The flowering season is coming and collect a couple of recipes that you can make at home, both very simple just buy a few things.
But keep in mind: what your plant needs most at this stage is to be able to properly absorb nutrients from the soil. If you have little experience, learn to measure the pH of the substrate.
Magic potion, Makapeta version
It consists of an organic tea that includes purslane, ashes, collejas and banana peel. A key nutrient potion for when marijuana comes into bloom, and excellent for solving a potassium deficiency.
Spinach and chard can be used as an alternative to the mentioned herbs.
In addition to the tea, Makepeta sprinkles wood ash above ground. Ash is a great source of potassium, you can get it out of any fire, grill or stove that has burned only wood.
Makapeta is a well-known organic grower who uploads marijuana tutorials to youtube, although some people who do not agree with him sometimes are a great connoisseur from whom much can be learned.
How to make the potion
- Fill a large pot halfway with the uncut herbs and banana peels.
- Fill the rest with water.
- Simmer for about 30-40 minutes (water will not evaporate).
- Turn off the heat and let it rest all day in the pot.
- Strain the tea into a pitcher to remove any solid residue.
Once you have the potion, dilute it again with calm water.
1 part of tea for every 10 parts of water.
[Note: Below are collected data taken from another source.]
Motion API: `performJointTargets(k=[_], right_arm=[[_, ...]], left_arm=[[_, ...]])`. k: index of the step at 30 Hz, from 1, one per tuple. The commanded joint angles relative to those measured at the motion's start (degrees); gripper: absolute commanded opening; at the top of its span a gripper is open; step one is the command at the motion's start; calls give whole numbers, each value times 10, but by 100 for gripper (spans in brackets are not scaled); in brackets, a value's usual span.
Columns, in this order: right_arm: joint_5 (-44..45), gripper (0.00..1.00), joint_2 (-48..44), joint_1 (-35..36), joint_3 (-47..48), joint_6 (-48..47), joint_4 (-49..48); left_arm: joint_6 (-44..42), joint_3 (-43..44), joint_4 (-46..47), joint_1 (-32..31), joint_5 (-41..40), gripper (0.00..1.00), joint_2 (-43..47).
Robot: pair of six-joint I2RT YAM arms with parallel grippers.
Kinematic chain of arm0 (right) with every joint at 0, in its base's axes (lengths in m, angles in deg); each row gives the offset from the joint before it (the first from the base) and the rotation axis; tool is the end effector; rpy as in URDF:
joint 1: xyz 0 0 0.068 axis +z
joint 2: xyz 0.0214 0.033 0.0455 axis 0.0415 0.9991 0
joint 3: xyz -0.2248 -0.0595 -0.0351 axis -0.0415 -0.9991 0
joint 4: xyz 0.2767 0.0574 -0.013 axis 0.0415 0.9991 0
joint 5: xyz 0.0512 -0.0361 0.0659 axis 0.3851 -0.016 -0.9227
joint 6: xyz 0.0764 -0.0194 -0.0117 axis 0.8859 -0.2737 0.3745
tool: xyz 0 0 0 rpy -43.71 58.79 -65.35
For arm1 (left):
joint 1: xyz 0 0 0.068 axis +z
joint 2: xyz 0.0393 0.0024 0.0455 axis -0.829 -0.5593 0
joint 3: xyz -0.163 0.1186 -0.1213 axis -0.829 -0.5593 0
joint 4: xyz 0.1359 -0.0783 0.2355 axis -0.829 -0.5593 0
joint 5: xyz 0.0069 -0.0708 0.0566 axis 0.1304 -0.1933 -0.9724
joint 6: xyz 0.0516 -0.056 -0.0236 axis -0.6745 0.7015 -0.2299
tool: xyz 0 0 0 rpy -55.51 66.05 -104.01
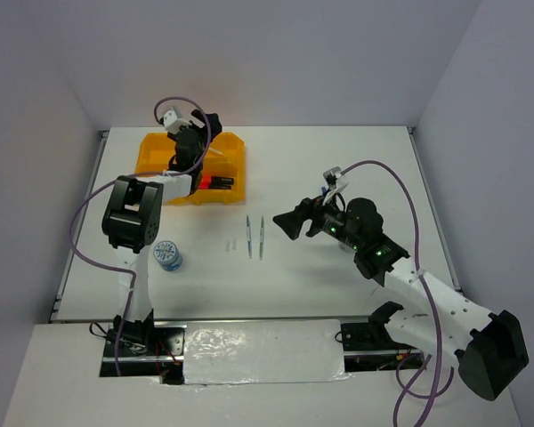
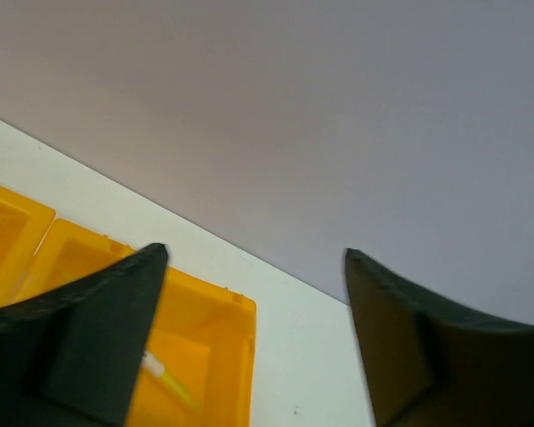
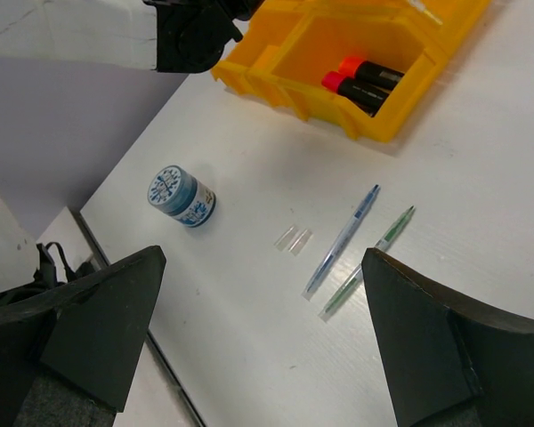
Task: Sort the stationery into containers
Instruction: Place the pen in the storage box, then pick up the pen from the center of the board.
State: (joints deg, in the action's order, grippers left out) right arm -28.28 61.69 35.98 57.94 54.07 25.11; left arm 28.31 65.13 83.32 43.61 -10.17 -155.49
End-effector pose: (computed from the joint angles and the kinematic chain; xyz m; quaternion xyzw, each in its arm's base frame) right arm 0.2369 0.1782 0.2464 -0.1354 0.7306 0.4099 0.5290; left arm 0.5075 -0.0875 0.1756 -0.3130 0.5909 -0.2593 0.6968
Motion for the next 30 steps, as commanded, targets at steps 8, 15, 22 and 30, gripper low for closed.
performJointTargets(k=[8, 15, 22, 30], right_arm=[[112, 100, 169, 6, 115, 35, 121], [327, 97, 336, 86, 265, 101, 299], [352, 55, 422, 131, 297, 143, 307], [345, 52, 492, 138, 343, 139, 325]], left_arm=[[-23, 39, -183, -20, -11, 99, 202], [-19, 69, -607, -30, 5, 99, 354], [-31, -162, -691, -40, 47, 99, 586], [-81, -288, -761, -54, 102, 99, 717]])
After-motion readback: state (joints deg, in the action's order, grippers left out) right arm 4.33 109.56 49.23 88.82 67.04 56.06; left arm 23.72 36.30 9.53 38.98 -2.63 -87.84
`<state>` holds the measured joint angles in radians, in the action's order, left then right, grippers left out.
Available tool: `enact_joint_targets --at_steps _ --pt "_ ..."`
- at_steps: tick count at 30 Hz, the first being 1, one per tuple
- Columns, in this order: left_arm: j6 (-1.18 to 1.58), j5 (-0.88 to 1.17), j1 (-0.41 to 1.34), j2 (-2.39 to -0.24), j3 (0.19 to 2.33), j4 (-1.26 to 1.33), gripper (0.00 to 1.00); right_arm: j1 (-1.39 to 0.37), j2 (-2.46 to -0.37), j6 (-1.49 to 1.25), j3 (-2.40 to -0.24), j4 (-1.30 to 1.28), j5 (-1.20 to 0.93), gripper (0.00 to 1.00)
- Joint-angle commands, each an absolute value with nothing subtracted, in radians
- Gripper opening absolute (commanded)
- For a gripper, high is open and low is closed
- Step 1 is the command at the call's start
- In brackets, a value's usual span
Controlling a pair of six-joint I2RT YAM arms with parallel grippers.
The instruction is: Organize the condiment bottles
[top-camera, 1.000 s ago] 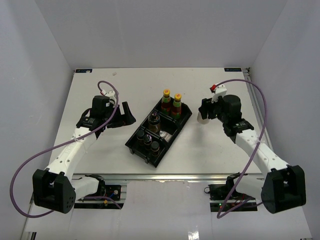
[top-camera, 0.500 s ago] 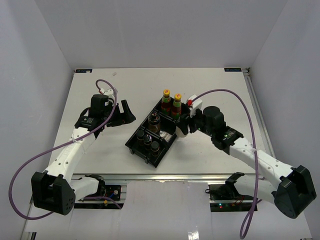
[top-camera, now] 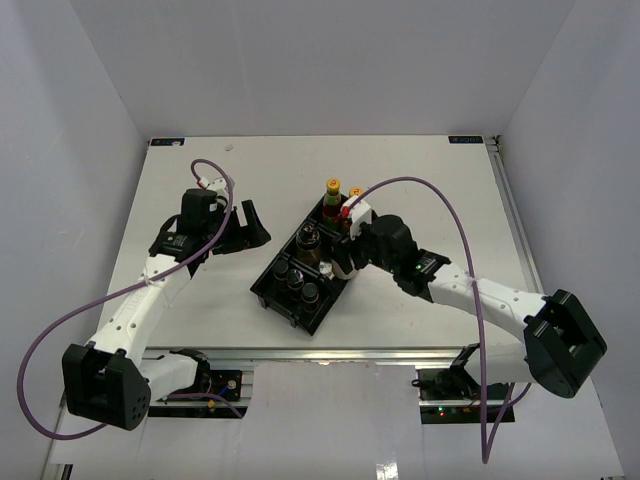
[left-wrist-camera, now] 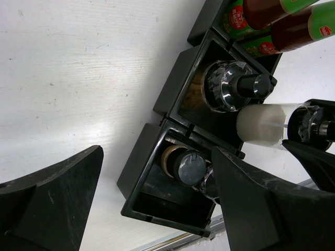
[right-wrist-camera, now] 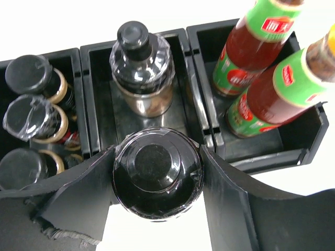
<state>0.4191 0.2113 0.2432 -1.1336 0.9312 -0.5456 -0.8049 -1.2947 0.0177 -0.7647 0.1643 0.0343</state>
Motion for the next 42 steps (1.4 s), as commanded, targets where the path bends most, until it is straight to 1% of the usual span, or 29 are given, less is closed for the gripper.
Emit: enact_joint_targets --at_steps 1,12,21,24,25,27,29,30,33,35,42 --pt "0.414 0.201 0.238 -1.096 0.982 -0.552 0.95 -0.826 -1.306 0.032 -0.834 0.345 0.069 0.08" --pt "0.406 0.190 0.238 -1.078 0.989 -0.568 0.96 -0.834 -1.423 0.051 -0.906 0.383 0.084 0.08" --pt "0.399 0.185 0.238 -1.075 1.001 -0.575 0.96 -0.837 -1.492 0.058 -0.888 0.458 0.108 0.08" --pt "0.397 0.184 0.236 -1.076 0.998 -0.573 0.96 -0.838 -1.510 0.060 -0.882 0.468 0.109 0.16" --pt "0.396 0.182 0.237 -1.076 0.996 -0.573 0.96 -0.838 -1.515 0.061 -0.883 0.467 0.108 0.23" --pt "0.397 0.183 0.238 -1.078 0.997 -0.572 0.96 -0.840 -1.520 0.060 -0.881 0.469 0.110 0.33" --pt "0.396 0.183 0.237 -1.080 0.996 -0.571 0.96 -0.842 -1.519 0.060 -0.871 0.473 0.116 0.46" --pt "0.396 0.183 0.237 -1.080 0.996 -0.572 0.96 -0.844 -1.516 0.059 -0.869 0.475 0.120 0.50" --pt "0.396 0.181 0.238 -1.077 0.996 -0.572 0.96 -0.844 -1.510 0.060 -0.856 0.478 0.130 0.57" --pt "0.394 0.181 0.236 -1.074 0.996 -0.572 0.96 -0.845 -1.506 0.060 -0.853 0.478 0.133 0.66" --pt "0.397 0.179 0.238 -1.066 1.002 -0.585 0.96 -0.847 -1.481 0.051 -0.850 0.458 0.144 0.72"
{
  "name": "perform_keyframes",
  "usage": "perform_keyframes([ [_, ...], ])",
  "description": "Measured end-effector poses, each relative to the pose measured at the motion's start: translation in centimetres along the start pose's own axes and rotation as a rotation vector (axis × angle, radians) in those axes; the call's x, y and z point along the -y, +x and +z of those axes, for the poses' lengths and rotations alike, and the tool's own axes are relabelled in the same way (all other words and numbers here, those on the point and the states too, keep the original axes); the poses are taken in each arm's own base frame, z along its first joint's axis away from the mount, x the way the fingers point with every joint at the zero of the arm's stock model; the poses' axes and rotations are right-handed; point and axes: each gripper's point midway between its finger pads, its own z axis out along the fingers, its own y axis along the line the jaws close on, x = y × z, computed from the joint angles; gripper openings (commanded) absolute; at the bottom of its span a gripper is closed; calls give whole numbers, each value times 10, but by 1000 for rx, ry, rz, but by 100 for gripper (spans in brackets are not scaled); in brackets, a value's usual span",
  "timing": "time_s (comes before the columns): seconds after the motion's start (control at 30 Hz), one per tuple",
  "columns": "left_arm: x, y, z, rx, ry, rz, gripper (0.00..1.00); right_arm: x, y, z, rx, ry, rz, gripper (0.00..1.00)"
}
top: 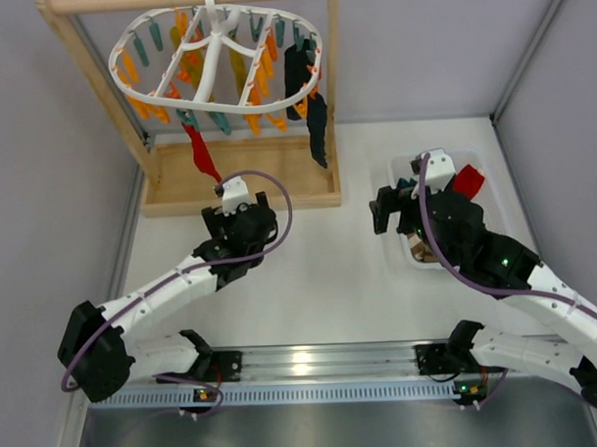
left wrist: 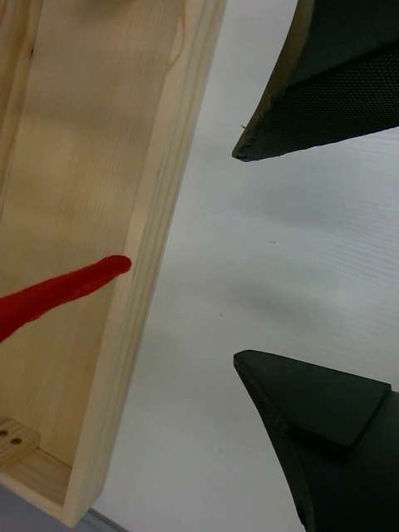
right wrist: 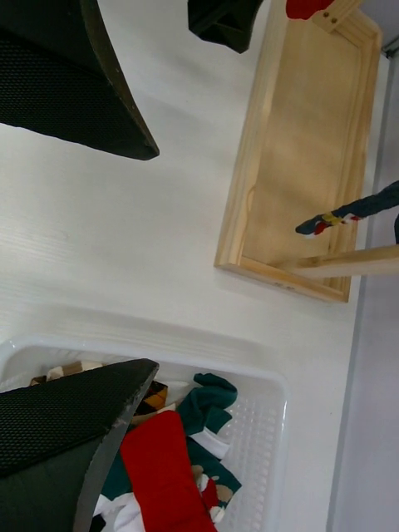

If you had a 1 liter jug, you would put half a glass of tea (100 ml).
This potion recipe is mostly to keep the soil well-fertilized and full of life, it will help prevent and fix deficiencies of any nutrient.
In this video Makapeta talks about tea for a while.
SHUPER Soup, by CultivoLoco
This soup published by CultivoLoco, a crack that has been publishing cultivation guides for years, consists of cane molasses, beer yeast and bone meal. It will provide our crop with potassium, phosphorous, calcium, magnesium and enough of all the microelements that your plants will need in bloom.
How to prepare it?
- Cane molasses (black molasses)
- Brewer’s yeast powder (shopping at any grocery store)
- Bone meal (purchases in nurseries)
- Standing water 24 hours
Proportions for every 1 lt of Water:
- Molasses, 1 tablespoon
- Bone hairna, 1 tablespoon
- Yeast, 1 tsp
- Fill a large pot or container with a lid with 2 or more liters of water.
- Add the bone meal and yeast.
- In another container, dilute the molasses in warm water, until it turns caramel color and there are no traces.
- Add the diluted molasses to the mix.
- Let it sit for 3-5 days
Once fermented, the upper foam settles.
In this photo it would be on the 5th day:
How to use it?
The next thing is to dilute this mixture in water to be able to use it in irrigation.
We put 1 part of soup for every 5 parts of water. If you were to put 1 liter of water we would put 1 glass of soup (250ml). And with this you can now water your plants, water enough as you would normally with water.
If there are any solid remains on the ground, cover them with soil and be careful to dilute better next time (try using a little less soup, or a little more water).
This you can apply 2 times a week for sure, your plants will thank you and in the flowering phase they will have a great development.
Not running the risk of overfertilization is a great feature of this soup. Molasses will provide potassium, calcium and magnesium in good quantities, bone meal is excellent for its contribution of phosphorus, potassium and calcium. The yeast generates the fermentation leaving all these nutrients accessible so that your plants can absorb them.
In addition, this soup contributes bacteria to your soil that will continue working and giving life to the substrate.
Do you know a recipe?
Pass it to me and upload it to the site. Comment below if you know a recipe for homemade compost, especially if it is for flowering.
Fertilizing is essential for good bud development, improving its density, size and weight.
These cultivators have a lot of experience from their years of practice. For us as beginners it is important to be careful when we start adding fertilizers. And remember to check the pH before diagnosing a deficiency.
I hope it comes in handy to several. Cheers!